Lie structure of truncated symmetric Poisson algebras

Abstract: The paper naturally continues series of works on identical relations of group rings, enveloping algebras, and other related algebraic structures. Let $L$ be a Lie algebra over a field of characteristic $p>0$. Consider its symmetric algebra $S(L)=\oplus_{n=0}^\infty U_n/U_{n-1}$, which is isomorphic to a polynomial ring. It also has a structure of a Poisson algebra, where the Lie product is traditionally denoted by ${\ ,\ }$. This bracket naturally induces the structure of a Poisson algebra on the ring $\mathbf{s}(L)=S(L)/(x^p\,|\, x\in L)$, which we call a truncated symmetric Poisson algebra.
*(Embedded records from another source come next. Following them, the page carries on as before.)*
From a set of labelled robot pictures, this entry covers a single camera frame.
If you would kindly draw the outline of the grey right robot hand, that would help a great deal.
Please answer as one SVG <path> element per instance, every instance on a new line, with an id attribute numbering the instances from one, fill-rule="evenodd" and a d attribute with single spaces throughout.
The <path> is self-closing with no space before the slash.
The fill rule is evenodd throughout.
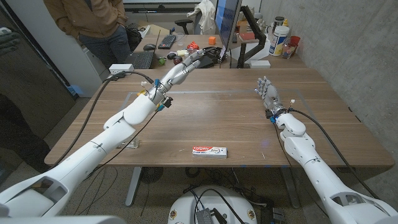
<path id="1" fill-rule="evenodd" d="M 265 108 L 273 115 L 284 109 L 276 87 L 266 77 L 257 79 L 255 92 L 261 96 Z"/>

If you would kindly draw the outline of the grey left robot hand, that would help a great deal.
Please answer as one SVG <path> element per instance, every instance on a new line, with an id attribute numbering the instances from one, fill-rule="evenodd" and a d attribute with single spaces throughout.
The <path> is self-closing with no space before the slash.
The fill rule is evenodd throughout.
<path id="1" fill-rule="evenodd" d="M 171 68 L 160 80 L 156 79 L 153 87 L 148 91 L 149 99 L 155 105 L 160 103 L 173 85 L 179 85 L 184 82 L 188 74 L 199 66 L 200 61 L 198 59 L 204 54 L 204 49 L 197 50 L 190 54 L 182 63 Z"/>
We study Lie identical relations of $\mathbf{s}(L)$. Namely, we determine necessary and sufficient conditions for $L$ under which $\mathbf{s}(L)$ is Lie nilpotent, strongly Lie nilpotent, solvable and strongly solvable, where we assume that $p>2$ to specify the solvability. We compute the strong Lie nilpotency class of $\mathbf{s}(L)$. Also, we prove that the Lie nilpotency class coincides with the strong Lie nilpotency class in case $p>3$. Shestakov proved that the symmetric algebra $S(L)$ of an arbitrary Lie algebra $L$ satisfies the identity ${x,{y,z}}\equiv 0$ if, and only if, $L$ is abelian. We extend this result for the (strong) Lie nilpotency and the (strong) solvability of $S(L)$. We show that the solvability of $\mathbf{s}(L)$ and $S(L)$ in case $\mathrm{char} K=2$ is different to other characteristics, namely, we construct examples of such algebras which are solvable but not strongly solvable. We use delta-sets for Lie algebras and the theory of identical relations of Poisson algebras. Also, we study filtrations in Poisson algebras and prove results on products of terms of the lower central series for Poisson algebras.